West African Gas Pipeline Could Become Model Project

Rendering by Sigurd Decroos
The birth of the new West African Gas Pipeline involves the construction and operation of a regional high-pressure gas transmission system that will supply natural gas produced in Nigeria to thermal power stations in Benin, Togo and Ghana.
The 678-km natural gas pipeline extends from the existing Escravos-Lagos gas pipeline at the Alagbado "Tee" to a new compressor station in Ajido near Lagos Beach and from there follows the coastline some 15 km offshore to the Takoradi power plant in west Ghana. It also includes lateral connections from the offshore line to onshore gas-receiving stations at Cotonou, Lomé, and Tema.
The project will reduce the cost of electricity supply in Ghana, Togo and Benin by replacing oil with gas imported from Nigeria. The pipeline capacity also allows for future demand growth in power generation, and potential demand from minerals and other industrial sectors. In addition to its economic advantages, the replacement of oil by gas will improve local air quality as well as reducing the emission of greenhouse gasses.
Nigeria, the gas supplier, will benefit from an additional outlet for its gas production, at a time when the government is taking steps to end flaring of natural gas, and from a new source of upstream revenue.
The project is the first in West Africa to develop regional exports of natural gas and is fully supported by the New Economic Partnership for Africa's Development (NEPAD) and by ECOWAS. It will promote regional economic and political integration.
The project was subject to Environmental and Social Impact Assessments EIAs) including extensive public consultation, in line with EU standard and policies. Detailed environmental management plans (EMP) and resettlement action plans (RAP) have been developed to provide mitigation, compensation and monitoring requirements for the project.
The conclusion of the assessment was that no potentially high severity impacts would remain after the planned mitigation measures are applied.
The project is located mostly offshore (90% of the pipeline route) in the Gulf of Guinea with relatively short onshore sections in Nigeria, Benin, Togo and Ghana. The pipeline route does not cross any protected areas although it does run through or in the vicinity of some ecologically sensitive areas such as coastal lagoons and mangrove systems.

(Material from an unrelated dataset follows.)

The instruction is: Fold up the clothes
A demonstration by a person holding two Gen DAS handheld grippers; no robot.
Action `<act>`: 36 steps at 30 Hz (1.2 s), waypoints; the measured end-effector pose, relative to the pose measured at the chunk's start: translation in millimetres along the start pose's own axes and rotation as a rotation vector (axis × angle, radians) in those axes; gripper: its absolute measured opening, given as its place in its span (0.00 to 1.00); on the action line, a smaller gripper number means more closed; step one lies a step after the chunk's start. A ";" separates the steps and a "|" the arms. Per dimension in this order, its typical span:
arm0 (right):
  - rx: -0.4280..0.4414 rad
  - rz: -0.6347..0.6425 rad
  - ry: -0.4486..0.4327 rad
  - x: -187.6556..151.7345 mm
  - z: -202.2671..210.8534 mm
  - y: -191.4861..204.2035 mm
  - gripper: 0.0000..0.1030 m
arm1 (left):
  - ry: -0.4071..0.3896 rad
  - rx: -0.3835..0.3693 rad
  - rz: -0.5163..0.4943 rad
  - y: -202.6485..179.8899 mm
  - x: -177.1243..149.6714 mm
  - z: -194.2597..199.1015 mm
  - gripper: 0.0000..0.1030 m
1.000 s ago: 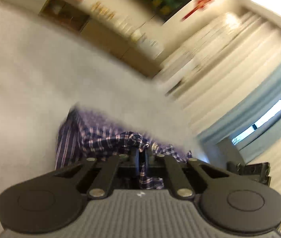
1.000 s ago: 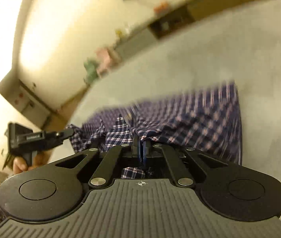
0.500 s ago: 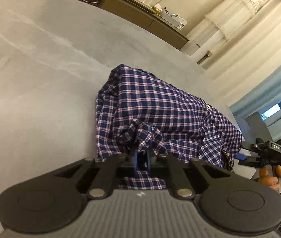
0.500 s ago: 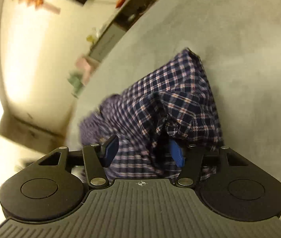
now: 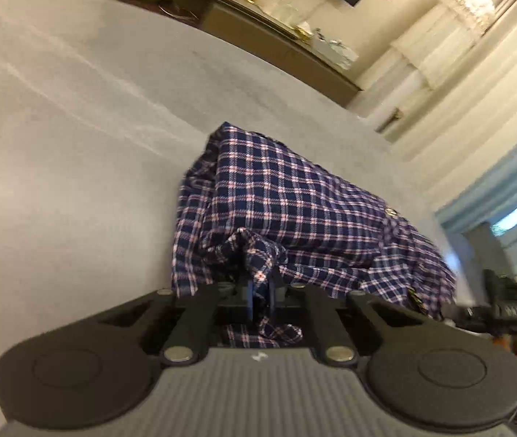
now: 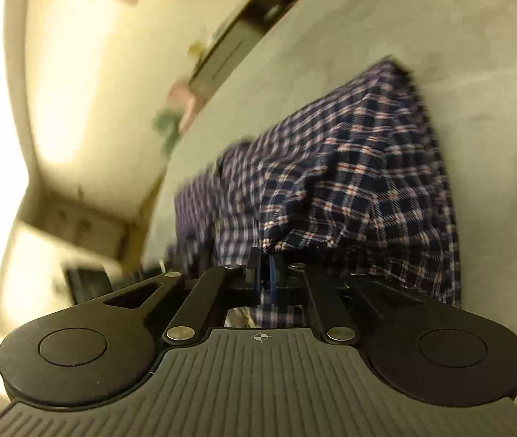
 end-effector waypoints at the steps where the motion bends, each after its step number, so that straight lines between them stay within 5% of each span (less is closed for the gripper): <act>1: -0.038 0.027 0.019 -3.9 -5.6 0.3 0.05 | 0.006 0.018 -0.022 -3.3 -1.2 2.6 0.14; 3: -0.068 -0.009 0.004 0.2 3.7 -8.4 0.18 | 0.015 0.055 -0.058 -13.0 -3.6 12.6 0.41; 4: -0.041 -0.037 -0.011 5.5 13.8 -11.0 0.34 | 0.012 0.081 -0.093 -20.1 -5.9 21.1 0.65; 5: -0.007 -0.067 -0.027 11.2 24.7 -13.3 0.41 | 0.002 0.110 -0.138 -29.0 -8.2 31.5 0.74; 6: 0.026 -0.097 -0.043 17.0 35.6 -15.6 0.48 | -0.004 0.145 -0.202 -38.2 -11.8 41.5 0.74; 10: 0.038 -0.073 -0.118 41.6 74.1 -23.5 0.48 | -0.031 0.282 -0.498 -81.0 -24.9 75.9 0.71; 16: -0.066 -0.063 -0.017 94.2 36.9 -34.8 0.48 | -0.029 0.030 -0.782 -218.6 -35.9 35.2 0.72; 18: -0.109 -0.018 0.005 99.5 22.5 -36.6 0.48 | -0.016 0.013 -0.893 -254.5 -50.1 0.8 0.72; 21: -0.127 0.028 0.019 102.1 9.0 -37.2 0.46 | 0.034 0.082 -1.001 -271.6 -66.7 -49.7 0.63; 24: -0.090 0.023 -0.005 104.1 11.2 -41.0 0.46 | 0.079 0.150 -1.032 -265.1 -75.3 -76.1 0.55; 28: -0.047 0.017 0.021 113.6 4.9 -45.8 0.43 | 0.094 0.109 -0.979 -259.9 -79.2 -69.0 0.43; 29: -0.059 0.015 0.043 114.2 -2.5 -48.6 0.34 | 0.100 0.089 -0.957 -257.7 -80.3 -66.3 0.39; 30: -0.089 0.035 0.053 114.7 -9.9 -49.7 0.08 | 0.103 0.075 -0.931 -255.3 -81.1 -64.1 0.39; 31: -0.103 0.083 0.019 117.8 -9.1 -43.1 0.02 | 0.104 0.065 -0.902 -252.7 -81.2 -62.5 0.38; 36: -0.199 0.296 -0.078 124.1 -15.0 -22.3 0.00 | 0.107 0.034 -0.801 -239.2 -78.9 -54.3 0.37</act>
Point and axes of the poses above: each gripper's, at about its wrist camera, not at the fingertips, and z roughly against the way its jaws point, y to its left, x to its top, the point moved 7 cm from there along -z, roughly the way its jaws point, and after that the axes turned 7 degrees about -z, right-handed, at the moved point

A number of species with international conservation status are also known to occur in the project area. The pipeline right-of-way has been kept to the minimum of 25 meters and the overall project's landtake is limited to around 200 acres. Compensation concerns approximately 2,900 affected households, most of them losing a small portion of the land they own and/or cultivate.
In April 2006, an association of 12 communities affected by the project in southwest Nigeria formally complained to the World Bank Inspection Panel (IP) that the project did not comply with some of World Bank guidelines for public consultation, compensation, economic evaluation and supervision[1].
The investigation carried out by the IP was completed in April 2008[2] and the World Bank response was issued in June 2008[3]. The Panel investigation concluded that there have been a number of non-compliances with World Bank Operational Policies and Procedures, in particular relating to the social assessments and involuntary resettlement (lack of baseline socio-economic data, inadequate disclosure of information, inadequate compensation payments).